What: Shares of southern fried chicken and biscuits chain Bojangles' (NASDAQ:BOJA) lost 13.3% in June, according to S&P Capital IQ data. June marked the company's first full month of trading after a May 8th initial public offering (IPO).
So what: Based in Charlotte, NC, Bojangles' first opened its doors 38 years ago. The company's perceived stability, along with a revenue compound annual growth rate (CAGR) of 12.8% over the last four years, were among the factors contributing to a 25% rise on the stock's first day of trading from its offering price of $19 per share. Bojangles' shares peaked nearly three weeks later, on June 1, at $28.01.
During the month of June, the stock drifted downwards as some of the excess excitement was wrung out of the BOJA ticker:
Yet there appears to be a solid foundation for the initial excitement. Bojangles' pre-IPO "S-1" informational filing provided some interesting statistics that underscore the strength of the franchise. For example, $650,000 of the company's $1.8 million average unit volume (annual sales per restaurant) is derived from daily sales that occur before 11 a.m. Strength in the profitable breakfast daypart is a competitive advantage in an industry in which quick-service operators fight heavily to increase market share in the morning hours.
Another novel statistic revealed in Bojangles' informational filing concerns the composition of corporate versus franchised locations. While quick-service competitors such as Burger King (NYSE:QSR), McDonald's (NYSE:MCD), and Wendy's (NASDAQ:WEN) have been decreasing their number of corporate-owned stores in recent years in favor of heavily franchised models, Bojangles' actually added corporate stores at a faster rate than franchised locations over the last three years.

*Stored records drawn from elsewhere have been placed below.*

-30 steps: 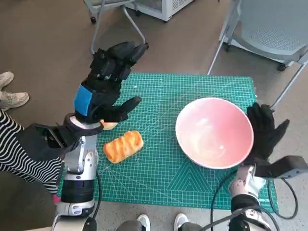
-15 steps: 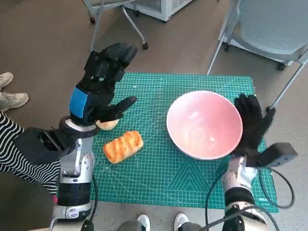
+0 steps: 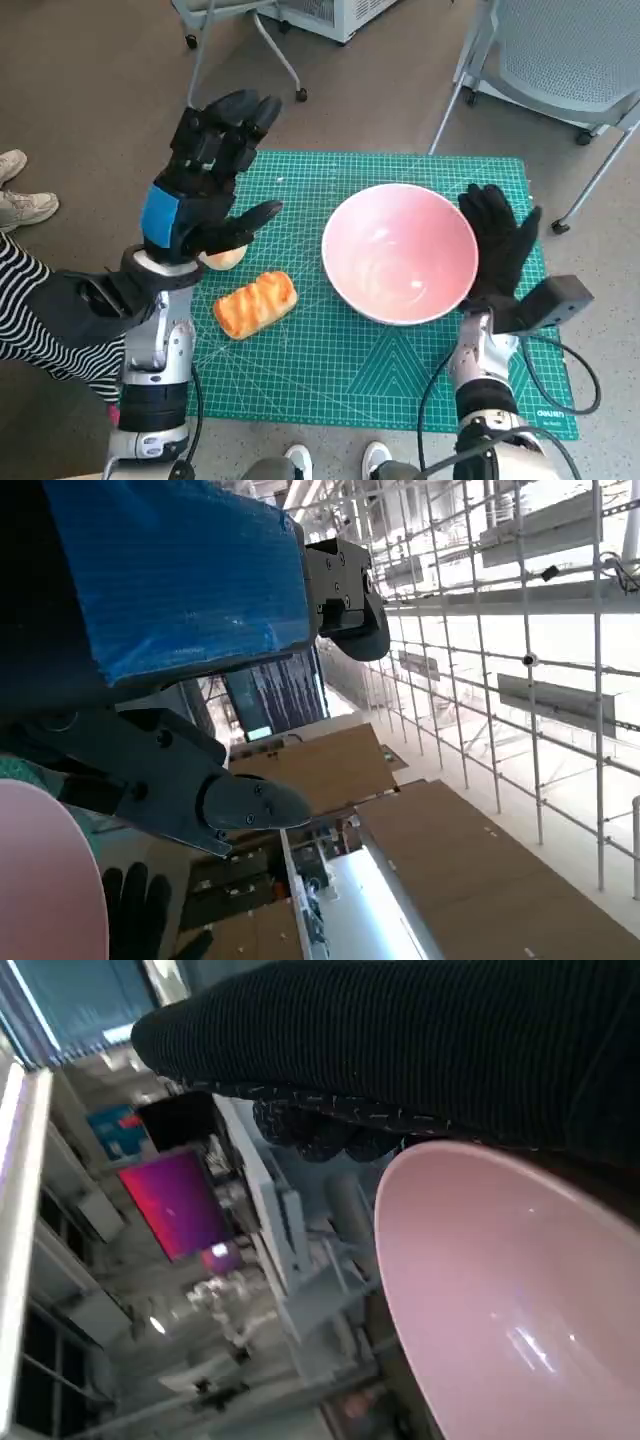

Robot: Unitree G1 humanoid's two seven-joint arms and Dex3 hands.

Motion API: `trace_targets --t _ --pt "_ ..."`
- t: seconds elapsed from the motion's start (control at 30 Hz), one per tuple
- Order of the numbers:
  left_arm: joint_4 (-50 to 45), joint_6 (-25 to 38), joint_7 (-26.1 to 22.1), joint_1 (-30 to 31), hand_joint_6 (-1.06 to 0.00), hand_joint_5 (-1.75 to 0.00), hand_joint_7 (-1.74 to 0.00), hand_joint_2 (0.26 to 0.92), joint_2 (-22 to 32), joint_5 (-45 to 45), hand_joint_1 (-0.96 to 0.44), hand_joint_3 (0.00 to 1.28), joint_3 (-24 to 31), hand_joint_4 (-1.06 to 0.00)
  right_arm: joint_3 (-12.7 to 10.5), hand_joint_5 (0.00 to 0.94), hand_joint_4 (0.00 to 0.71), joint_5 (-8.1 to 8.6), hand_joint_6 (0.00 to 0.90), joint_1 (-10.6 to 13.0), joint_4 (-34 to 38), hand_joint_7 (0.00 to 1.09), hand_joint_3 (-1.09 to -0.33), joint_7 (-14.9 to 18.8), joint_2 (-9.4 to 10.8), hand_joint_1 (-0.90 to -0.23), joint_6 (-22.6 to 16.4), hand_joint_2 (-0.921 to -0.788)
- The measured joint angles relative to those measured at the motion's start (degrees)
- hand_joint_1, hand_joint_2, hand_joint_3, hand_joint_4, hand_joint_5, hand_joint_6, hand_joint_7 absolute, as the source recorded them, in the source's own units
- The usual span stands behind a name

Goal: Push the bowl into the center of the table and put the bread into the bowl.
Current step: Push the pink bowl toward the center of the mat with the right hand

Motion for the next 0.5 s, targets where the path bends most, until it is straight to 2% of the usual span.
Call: trace_targets --t 0.1,0.5 --pt "0.00 -0.01 0.26 0.04 0.00 -0.18 -0.74 0.901 0.01 0.20 -0.19 0.24 -0.04 -0.17 0.86 0.000 0.141 -0.94 0.087 -0.27 0.07 0.44 -0.900 -0.02 0.27 -0.573 0.72 -0.921" --pt "-0.48 -0.05 0.59 0.92 0.00 -0.17 -0.73 0.907 0.00 0.42 -0.19 0.24 -0.17 -0.17 3.09 0.000 0.141 -1.56 0.064 -1.39 0.49 0.43 -0.939 -0.02 0.59 -0.553 3.54 -0.921"
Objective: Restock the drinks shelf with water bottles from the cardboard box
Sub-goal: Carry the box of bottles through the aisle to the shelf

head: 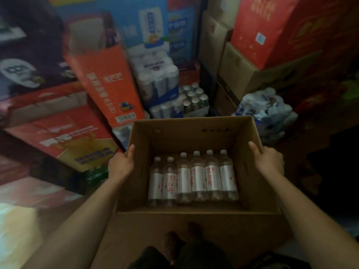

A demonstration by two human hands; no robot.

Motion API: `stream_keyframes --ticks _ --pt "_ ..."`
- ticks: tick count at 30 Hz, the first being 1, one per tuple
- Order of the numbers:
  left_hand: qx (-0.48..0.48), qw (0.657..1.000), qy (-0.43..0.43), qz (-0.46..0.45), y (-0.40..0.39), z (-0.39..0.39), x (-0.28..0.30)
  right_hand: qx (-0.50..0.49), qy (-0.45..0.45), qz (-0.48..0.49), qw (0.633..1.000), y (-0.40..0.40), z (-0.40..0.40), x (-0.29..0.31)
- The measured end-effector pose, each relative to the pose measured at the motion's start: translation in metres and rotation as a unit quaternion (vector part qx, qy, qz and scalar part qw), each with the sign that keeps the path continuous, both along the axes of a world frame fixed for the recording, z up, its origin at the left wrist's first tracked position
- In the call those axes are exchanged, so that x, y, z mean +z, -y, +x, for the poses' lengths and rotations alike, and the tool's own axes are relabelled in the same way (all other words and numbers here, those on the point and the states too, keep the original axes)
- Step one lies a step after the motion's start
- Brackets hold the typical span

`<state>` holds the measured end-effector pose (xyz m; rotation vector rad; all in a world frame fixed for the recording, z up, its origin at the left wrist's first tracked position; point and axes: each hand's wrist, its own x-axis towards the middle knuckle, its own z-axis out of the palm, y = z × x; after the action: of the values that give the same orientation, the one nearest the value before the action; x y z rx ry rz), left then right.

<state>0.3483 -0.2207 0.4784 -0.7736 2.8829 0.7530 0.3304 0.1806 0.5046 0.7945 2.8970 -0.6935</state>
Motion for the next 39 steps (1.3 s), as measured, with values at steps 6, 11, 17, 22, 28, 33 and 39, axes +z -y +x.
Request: stream_keyframes --ticks 6,11,17,22,28,33,39 --pt "0.113 0.993 0.021 -0.016 0.054 0.049 0.019 0.092 0.0 -0.039 0.995 0.068 -0.028 0.014" --pt "0.188 0.982 0.001 -0.021 0.08 0.105 0.045 0.208 -0.018 -0.059 0.976 0.122 -0.044 0.028" --pt "0.323 0.946 0.01 0.002 0.101 0.184 0.054 0.312 0.003 -0.116 0.943 0.202 -0.058 0.046" --pt "0.429 0.902 0.027 0.025 0.112 0.249 0.062 0.421 0.028 -0.11 0.9 0.277 -0.056 0.055" --pt "0.546 0.837 0.029 0.026 0.131 0.327 0.071 0.585 0.034 -0.069 0.807 0.385 -0.037 0.061" --pt "0.63 0.775 0.049 0.016 0.16 0.385 0.081 0.667 0.015 -0.03 0.745 0.495 -0.001 0.063" --pt "0.713 0.7 0.03 0.034 0.22 0.453 0.086 0.754 0.021 -0.049 0.655 0.637 0.059 0.06"
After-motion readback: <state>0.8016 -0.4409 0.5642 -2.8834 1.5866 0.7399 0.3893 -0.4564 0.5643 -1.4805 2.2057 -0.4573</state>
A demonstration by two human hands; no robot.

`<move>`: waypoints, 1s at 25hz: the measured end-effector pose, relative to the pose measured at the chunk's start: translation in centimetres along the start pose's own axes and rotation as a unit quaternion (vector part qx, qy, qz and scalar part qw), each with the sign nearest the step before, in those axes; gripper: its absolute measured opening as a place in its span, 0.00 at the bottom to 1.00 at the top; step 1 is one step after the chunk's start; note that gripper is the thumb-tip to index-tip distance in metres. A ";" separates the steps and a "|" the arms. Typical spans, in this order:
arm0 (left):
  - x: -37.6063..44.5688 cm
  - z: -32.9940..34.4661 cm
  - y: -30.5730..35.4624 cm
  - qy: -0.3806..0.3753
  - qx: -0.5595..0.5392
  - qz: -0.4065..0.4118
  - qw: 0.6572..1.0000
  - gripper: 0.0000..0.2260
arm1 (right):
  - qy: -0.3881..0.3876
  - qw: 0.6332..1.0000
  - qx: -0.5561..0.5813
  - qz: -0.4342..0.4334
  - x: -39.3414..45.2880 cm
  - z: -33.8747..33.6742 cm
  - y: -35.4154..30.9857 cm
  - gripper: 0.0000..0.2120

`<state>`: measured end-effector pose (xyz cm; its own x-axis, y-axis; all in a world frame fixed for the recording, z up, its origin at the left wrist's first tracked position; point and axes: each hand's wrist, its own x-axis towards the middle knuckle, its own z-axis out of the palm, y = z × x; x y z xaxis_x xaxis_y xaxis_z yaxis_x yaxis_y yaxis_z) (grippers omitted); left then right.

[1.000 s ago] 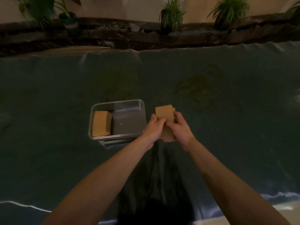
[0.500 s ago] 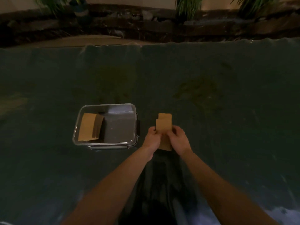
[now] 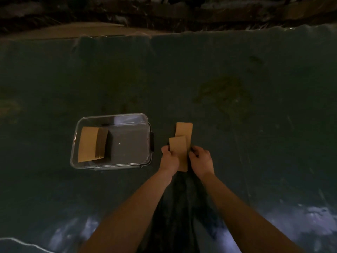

Corporate-owned stores, which presently number 254 out of 622 in total, have expanded revenue at a blistering 17.9% CAGR since 2011. Such performance and proof of the company's operational model is likely a selling point to future franchisees.
Now what: Though Bojangles' stock is down 13% from its peak, it currently trades at a level roughly equal to its debut pricing. At 34 times forward one-year earnings, the stock's valuation lies closer to fast-casual operators Chipotle (NYSE:CMG) and Panera Bread (NASDAQ:PNRA.DL) than it does its quick-service peers. But a business proven over decades and attractive revenue growth rates support at least part of this premium.
Current numbers bolster Bojangles' growth narrative. The company's first post-IPO quarterly report, issued on June 11, revealed a 19.2% rise in revenue versus the prior year quarter, and a 23% increase in net income after adjusting for the expense of going public.
It appears that June's stock decline is a function of Bojangles' shares settling into an initial trading range, and we'll likely have a better sense of pricing over the next few quarters.